Across the remaining 4 sites, the respective DPIA forms aligned with the NHS DPIA template by requiring information relating to why the data are needed (section 2 of DPIA), what data they wanted to use or share (section 3), and where data will flow (section 4), how long the data are being kept for and what happens to the data after that time (section 7), how people’s right and choices are being met (section 8), which organizations are involved (section 9). Across these 4 sites, the level of detail and clarification required across these sections differed with additional information such as data anonymization strategies and specific data handling procedures being required by the DPIA form at hospital A. All 5 sites’ DPIA forms included a risk assessment table, typically outlining risks to individuals, compliance risks, and organization/corporate risks, though hospital A was the only site not to use a risk scoring table.

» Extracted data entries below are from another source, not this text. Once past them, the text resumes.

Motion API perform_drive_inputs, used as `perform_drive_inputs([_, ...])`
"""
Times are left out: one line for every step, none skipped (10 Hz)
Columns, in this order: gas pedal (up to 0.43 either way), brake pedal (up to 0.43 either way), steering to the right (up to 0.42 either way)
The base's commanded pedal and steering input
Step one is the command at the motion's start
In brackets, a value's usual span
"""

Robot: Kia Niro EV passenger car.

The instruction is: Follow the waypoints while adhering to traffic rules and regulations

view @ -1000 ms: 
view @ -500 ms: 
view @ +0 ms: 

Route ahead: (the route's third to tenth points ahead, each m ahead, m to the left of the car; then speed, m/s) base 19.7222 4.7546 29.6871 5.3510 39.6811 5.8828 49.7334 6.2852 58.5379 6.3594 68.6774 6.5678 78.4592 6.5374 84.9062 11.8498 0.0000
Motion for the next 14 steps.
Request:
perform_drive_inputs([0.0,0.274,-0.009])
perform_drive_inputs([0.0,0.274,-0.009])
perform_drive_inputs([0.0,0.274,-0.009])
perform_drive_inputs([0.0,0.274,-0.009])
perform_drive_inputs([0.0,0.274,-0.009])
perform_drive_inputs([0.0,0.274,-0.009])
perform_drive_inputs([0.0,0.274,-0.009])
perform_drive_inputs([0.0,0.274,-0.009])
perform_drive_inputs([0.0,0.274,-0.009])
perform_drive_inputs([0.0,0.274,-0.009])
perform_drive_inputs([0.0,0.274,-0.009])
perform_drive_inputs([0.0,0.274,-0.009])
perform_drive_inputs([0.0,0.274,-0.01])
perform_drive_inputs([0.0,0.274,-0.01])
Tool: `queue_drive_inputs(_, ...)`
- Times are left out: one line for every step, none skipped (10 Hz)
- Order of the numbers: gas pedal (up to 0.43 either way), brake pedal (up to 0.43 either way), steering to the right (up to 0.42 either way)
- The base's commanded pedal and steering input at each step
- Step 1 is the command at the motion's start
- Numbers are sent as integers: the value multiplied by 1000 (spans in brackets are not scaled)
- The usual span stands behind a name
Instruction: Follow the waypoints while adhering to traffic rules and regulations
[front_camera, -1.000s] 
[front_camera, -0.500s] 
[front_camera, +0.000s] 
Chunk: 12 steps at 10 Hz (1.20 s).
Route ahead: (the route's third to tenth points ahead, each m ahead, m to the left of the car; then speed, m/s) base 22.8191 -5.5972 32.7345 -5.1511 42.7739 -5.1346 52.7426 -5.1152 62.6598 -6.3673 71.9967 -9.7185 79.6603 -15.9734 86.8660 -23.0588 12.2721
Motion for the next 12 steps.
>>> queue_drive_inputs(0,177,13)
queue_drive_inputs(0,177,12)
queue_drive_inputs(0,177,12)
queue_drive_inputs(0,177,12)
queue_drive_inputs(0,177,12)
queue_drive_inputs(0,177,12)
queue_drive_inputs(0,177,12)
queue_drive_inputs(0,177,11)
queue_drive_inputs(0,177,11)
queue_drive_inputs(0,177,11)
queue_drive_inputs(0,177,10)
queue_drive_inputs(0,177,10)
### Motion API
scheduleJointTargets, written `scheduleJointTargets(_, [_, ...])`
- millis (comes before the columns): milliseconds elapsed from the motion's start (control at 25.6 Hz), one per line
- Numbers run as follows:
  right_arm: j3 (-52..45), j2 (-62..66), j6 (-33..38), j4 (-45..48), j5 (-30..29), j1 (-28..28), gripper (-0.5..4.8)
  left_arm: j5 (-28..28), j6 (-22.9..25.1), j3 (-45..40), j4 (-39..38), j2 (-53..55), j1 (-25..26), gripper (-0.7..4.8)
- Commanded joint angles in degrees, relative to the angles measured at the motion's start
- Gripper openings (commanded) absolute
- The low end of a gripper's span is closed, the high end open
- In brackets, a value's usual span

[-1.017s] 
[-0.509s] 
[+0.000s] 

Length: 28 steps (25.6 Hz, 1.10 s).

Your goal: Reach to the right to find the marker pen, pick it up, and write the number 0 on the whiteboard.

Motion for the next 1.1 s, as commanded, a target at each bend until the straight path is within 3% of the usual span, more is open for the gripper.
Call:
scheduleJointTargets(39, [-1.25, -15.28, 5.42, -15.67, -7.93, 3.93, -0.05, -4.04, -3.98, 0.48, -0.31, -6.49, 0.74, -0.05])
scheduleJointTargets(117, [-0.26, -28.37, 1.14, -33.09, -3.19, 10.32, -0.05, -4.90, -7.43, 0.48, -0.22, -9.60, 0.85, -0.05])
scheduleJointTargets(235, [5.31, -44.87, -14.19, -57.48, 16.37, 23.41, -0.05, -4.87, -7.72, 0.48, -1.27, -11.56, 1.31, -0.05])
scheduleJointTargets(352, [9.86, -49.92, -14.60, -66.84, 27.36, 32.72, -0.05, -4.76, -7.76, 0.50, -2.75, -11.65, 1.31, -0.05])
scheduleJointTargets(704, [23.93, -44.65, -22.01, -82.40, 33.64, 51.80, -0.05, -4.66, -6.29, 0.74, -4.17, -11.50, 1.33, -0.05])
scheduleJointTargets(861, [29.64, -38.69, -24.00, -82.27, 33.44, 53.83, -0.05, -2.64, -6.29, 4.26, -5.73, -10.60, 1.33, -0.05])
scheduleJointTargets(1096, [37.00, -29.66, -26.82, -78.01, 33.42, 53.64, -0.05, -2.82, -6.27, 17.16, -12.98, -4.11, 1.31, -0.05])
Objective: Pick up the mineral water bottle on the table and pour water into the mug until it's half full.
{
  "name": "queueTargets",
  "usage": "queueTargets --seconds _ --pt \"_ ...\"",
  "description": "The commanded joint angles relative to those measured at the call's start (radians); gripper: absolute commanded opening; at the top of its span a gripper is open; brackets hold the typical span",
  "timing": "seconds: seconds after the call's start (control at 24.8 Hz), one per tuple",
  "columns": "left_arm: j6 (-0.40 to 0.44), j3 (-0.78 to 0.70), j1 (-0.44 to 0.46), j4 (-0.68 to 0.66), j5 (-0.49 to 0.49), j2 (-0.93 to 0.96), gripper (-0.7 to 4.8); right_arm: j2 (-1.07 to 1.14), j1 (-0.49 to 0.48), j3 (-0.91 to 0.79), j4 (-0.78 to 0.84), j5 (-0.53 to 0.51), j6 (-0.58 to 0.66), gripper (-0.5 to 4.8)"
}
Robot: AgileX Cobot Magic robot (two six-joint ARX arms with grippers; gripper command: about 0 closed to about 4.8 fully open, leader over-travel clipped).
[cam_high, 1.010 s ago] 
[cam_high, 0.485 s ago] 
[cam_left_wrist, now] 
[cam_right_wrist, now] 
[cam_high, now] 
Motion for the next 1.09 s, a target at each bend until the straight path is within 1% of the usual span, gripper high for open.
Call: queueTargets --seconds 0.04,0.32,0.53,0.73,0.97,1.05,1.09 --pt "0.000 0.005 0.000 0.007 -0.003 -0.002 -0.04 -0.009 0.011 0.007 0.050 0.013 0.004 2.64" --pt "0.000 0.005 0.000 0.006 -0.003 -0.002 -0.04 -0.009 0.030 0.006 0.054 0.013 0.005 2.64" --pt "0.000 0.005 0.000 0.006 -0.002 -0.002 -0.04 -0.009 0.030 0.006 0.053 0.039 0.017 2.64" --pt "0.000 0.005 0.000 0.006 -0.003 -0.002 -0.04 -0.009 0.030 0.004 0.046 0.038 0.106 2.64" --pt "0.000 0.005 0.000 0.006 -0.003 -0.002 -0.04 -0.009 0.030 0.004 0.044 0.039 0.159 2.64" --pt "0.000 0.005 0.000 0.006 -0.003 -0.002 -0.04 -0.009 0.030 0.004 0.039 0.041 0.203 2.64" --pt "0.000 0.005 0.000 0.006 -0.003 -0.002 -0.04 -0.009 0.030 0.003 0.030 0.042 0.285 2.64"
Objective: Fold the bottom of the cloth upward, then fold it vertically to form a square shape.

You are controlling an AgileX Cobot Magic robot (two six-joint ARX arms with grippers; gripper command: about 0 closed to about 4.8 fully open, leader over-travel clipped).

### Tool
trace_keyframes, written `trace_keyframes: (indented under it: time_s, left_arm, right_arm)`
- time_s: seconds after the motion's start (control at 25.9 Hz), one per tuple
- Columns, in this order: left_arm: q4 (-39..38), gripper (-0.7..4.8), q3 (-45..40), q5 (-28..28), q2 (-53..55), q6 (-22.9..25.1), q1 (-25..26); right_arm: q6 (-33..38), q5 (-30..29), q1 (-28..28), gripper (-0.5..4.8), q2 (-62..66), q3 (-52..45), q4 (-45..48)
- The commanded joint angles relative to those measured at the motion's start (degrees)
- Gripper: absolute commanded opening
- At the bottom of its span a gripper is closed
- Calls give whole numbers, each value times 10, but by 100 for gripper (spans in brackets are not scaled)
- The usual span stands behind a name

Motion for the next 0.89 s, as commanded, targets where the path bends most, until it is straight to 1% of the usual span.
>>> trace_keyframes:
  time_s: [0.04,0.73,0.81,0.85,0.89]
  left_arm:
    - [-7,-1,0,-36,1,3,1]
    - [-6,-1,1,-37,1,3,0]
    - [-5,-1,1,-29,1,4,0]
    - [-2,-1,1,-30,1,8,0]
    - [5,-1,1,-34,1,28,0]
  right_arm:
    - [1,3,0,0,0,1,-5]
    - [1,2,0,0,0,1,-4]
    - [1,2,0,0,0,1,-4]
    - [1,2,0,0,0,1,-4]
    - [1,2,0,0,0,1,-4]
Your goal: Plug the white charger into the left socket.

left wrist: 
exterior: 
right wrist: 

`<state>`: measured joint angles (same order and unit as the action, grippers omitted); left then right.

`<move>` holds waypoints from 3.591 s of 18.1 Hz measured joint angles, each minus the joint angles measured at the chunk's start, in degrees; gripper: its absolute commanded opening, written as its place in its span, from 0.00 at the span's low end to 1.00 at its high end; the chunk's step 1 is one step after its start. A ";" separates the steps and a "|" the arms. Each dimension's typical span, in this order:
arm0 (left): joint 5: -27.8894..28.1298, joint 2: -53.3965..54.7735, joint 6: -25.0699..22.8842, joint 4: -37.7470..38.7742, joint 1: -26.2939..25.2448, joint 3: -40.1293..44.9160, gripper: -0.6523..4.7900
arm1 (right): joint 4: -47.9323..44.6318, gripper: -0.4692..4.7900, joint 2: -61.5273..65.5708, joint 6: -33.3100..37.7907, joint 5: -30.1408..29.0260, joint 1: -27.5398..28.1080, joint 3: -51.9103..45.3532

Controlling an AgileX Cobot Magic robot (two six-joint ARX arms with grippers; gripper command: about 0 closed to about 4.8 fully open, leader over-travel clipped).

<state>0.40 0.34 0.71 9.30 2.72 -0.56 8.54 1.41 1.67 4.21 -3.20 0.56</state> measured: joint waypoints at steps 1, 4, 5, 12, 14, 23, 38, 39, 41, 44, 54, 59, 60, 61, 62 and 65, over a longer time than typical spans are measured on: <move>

Heterogeneity in other IG documentation required
Aside from the DPIA forms, there was heterogeneity in the other IG forms that were required across the 5 sites. Hospital A solely required the DPIA form. Including the DPIA form, hospital B required 9 forms, hospital C required 6, hospital D required 4, and hospital E required 7 (Table 2). Certain IG documents (eg, system-level security template, third-party contractor checklist, firewall request form, information security toolkit, International Data Transfer Agreement, Due diligence form, Additional services request, Caldicott approval form) were only required by one of the selected sites. Both hospitals B and E also required the clinical safety and clinical risk management forms, IG checklist form, and DTAC document.
In addition, some Trusts required detailed data deletion and retention policies up front, while others focused more heavily on network security and firewall rules. Coordination was often needed between local teams, vendor representatives, and national IG advisors to align these expectations. This variation in practice highlighted the lack of a unified national standard and led to the formulation of structured recommendations based on the challenges encountered (see Table 4).
Table 4.
Recommendations for improving implementation of AI in the NHS setting from an IG and IT setting.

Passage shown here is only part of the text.